But this time it was different.

He scratched his head once again and visited the list of accusations against the convicted criminal.  The list was long to say the least.  Of course there was the main question of treason but also there were the charges of disturbing the peace, misrepresentation, fraud and even perversion.

The man’s accusers had been so persistent. He had never seen a crowd so fierce with their demands.   Indeed, their fervency bordered upon obsession, and he knew, without a doubt, if he had not acted as he had, there would have been a public lynching, that no man could have prevented.  And how would that have looked on his spotless record?  Not good…not good at all.

No, he had done the right thing.

Hadn’t he…?

That damn question again!  Why couldn’t he shake it?

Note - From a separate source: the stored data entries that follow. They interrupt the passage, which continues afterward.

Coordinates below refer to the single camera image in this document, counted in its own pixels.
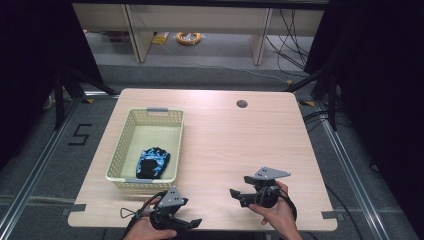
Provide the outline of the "black metal stand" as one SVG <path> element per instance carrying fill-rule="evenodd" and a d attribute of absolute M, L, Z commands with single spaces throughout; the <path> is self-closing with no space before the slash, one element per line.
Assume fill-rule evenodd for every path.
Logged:
<path fill-rule="evenodd" d="M 72 99 L 81 98 L 85 95 L 80 85 L 81 82 L 88 83 L 89 85 L 105 92 L 107 95 L 117 96 L 119 94 L 118 91 L 106 86 L 101 78 L 92 78 L 82 71 L 71 67 L 58 68 L 54 75 L 54 94 L 56 102 L 55 129 L 58 129 L 65 122 L 65 106 L 62 88 L 65 88 Z"/>
<path fill-rule="evenodd" d="M 327 113 L 329 117 L 329 123 L 332 129 L 336 131 L 337 127 L 335 114 L 337 81 L 330 70 L 327 70 L 325 67 L 323 67 L 310 76 L 304 78 L 300 82 L 290 85 L 286 89 L 286 92 L 294 93 L 295 91 L 312 82 L 315 83 L 315 86 L 311 92 L 311 97 L 313 100 L 322 100 L 325 96 L 328 97 Z"/>

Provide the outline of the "cream perforated plastic basket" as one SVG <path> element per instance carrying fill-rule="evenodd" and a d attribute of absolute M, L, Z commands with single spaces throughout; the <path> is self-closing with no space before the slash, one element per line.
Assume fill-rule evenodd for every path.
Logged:
<path fill-rule="evenodd" d="M 168 108 L 130 109 L 119 134 L 105 178 L 118 188 L 155 191 L 177 179 L 184 112 Z M 138 179 L 136 166 L 143 150 L 159 147 L 170 154 L 160 179 Z"/>

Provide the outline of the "metal floor rail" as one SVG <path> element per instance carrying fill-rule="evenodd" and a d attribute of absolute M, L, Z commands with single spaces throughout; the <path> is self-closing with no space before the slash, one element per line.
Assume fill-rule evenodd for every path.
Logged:
<path fill-rule="evenodd" d="M 63 122 L 53 131 L 41 155 L 27 175 L 19 192 L 12 198 L 6 213 L 0 220 L 0 240 L 7 240 L 18 222 L 30 196 L 38 185 L 47 165 L 66 131 L 70 119 L 80 103 L 80 98 L 71 99 Z"/>
<path fill-rule="evenodd" d="M 374 239 L 390 240 L 382 218 L 359 178 L 337 131 L 333 129 L 328 120 L 325 120 L 323 125 Z"/>

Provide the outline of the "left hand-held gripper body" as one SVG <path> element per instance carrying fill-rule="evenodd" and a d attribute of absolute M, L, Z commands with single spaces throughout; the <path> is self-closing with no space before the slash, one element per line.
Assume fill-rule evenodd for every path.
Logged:
<path fill-rule="evenodd" d="M 157 230 L 172 229 L 173 220 L 177 211 L 185 205 L 181 205 L 180 201 L 183 197 L 180 195 L 176 187 L 164 191 L 160 200 L 154 205 L 153 211 L 150 213 L 150 222 Z"/>

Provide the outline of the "blue camouflage black glove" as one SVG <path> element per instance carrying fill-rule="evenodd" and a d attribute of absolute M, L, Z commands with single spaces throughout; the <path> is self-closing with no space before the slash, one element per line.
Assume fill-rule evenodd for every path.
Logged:
<path fill-rule="evenodd" d="M 160 179 L 170 161 L 170 154 L 159 147 L 143 150 L 136 166 L 138 179 Z"/>

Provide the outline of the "person's right hand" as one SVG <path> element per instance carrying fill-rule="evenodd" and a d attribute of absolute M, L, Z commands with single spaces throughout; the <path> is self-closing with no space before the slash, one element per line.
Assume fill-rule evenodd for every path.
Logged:
<path fill-rule="evenodd" d="M 262 217 L 262 225 L 271 225 L 279 233 L 279 236 L 288 231 L 298 231 L 292 209 L 282 197 L 279 197 L 277 203 L 271 208 L 255 204 L 250 204 L 248 208 Z"/>

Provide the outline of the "yellow packet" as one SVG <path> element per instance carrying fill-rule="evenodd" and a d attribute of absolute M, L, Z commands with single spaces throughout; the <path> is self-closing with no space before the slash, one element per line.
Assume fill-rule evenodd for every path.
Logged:
<path fill-rule="evenodd" d="M 152 43 L 163 45 L 166 43 L 168 36 L 169 36 L 168 32 L 157 32 L 152 38 Z"/>

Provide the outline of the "black curtain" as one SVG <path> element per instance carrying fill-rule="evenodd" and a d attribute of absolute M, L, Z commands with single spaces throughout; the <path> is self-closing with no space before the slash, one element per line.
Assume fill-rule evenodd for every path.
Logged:
<path fill-rule="evenodd" d="M 70 0 L 0 0 L 0 171 L 27 138 L 55 78 L 102 77 Z"/>
<path fill-rule="evenodd" d="M 331 75 L 372 160 L 424 240 L 424 0 L 329 0 L 306 70 Z"/>

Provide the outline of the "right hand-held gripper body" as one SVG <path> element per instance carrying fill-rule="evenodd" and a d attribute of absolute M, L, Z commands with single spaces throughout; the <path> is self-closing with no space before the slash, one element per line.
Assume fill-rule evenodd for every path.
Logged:
<path fill-rule="evenodd" d="M 276 184 L 278 178 L 288 177 L 290 173 L 269 167 L 262 167 L 251 177 L 258 180 L 256 185 L 252 185 L 256 190 L 253 193 L 253 199 L 239 200 L 242 207 L 248 207 L 250 204 L 259 205 L 264 208 L 273 207 L 279 198 L 280 188 Z"/>

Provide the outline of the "person's left hand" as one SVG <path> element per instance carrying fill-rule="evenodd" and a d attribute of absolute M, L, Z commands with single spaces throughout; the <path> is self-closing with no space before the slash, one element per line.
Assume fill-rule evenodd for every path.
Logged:
<path fill-rule="evenodd" d="M 150 214 L 142 212 L 131 219 L 122 240 L 169 240 L 176 236 L 175 230 L 155 229 L 150 222 Z"/>

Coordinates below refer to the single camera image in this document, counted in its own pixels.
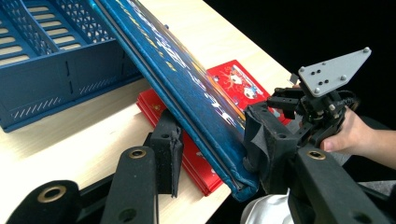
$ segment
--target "wooden table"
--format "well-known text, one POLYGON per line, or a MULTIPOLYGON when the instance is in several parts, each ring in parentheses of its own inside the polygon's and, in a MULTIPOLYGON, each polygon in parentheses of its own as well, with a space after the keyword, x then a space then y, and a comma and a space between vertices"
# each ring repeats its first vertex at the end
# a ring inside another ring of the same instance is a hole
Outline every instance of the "wooden table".
MULTIPOLYGON (((265 89, 290 86, 290 73, 201 0, 142 0, 206 67, 238 60, 265 89)), ((81 189, 114 173, 119 156, 141 146, 151 126, 136 106, 145 79, 20 128, 0 131, 0 223, 24 197, 52 180, 81 189)), ((160 223, 205 223, 230 194, 205 197, 184 170, 176 199, 160 195, 160 223)))

Stiffly, he shifted in his chair, glanced at the clock, and realized he had wasted the day, wrestling with a decision that had already been made.  Shaking his head, he chided himself and said, “What’s done is done.”  And with that he got up from his chair, hung up his robe and washed his hands.  Somehow, the cleansing of the water made him feel better.

Before leaving his chambers he glanced out the window to see the criminal surrounded by the same angry crowd.  The man had fallen beneath the load of his cross, but some good soul lifted it for him and carried it up the hill.

Witnessing the scene, outside his window, uneasiness nibbled his conscious.

Quietly, he whispered, “What’s done is done.  Besides…in time…who’s going to remember?”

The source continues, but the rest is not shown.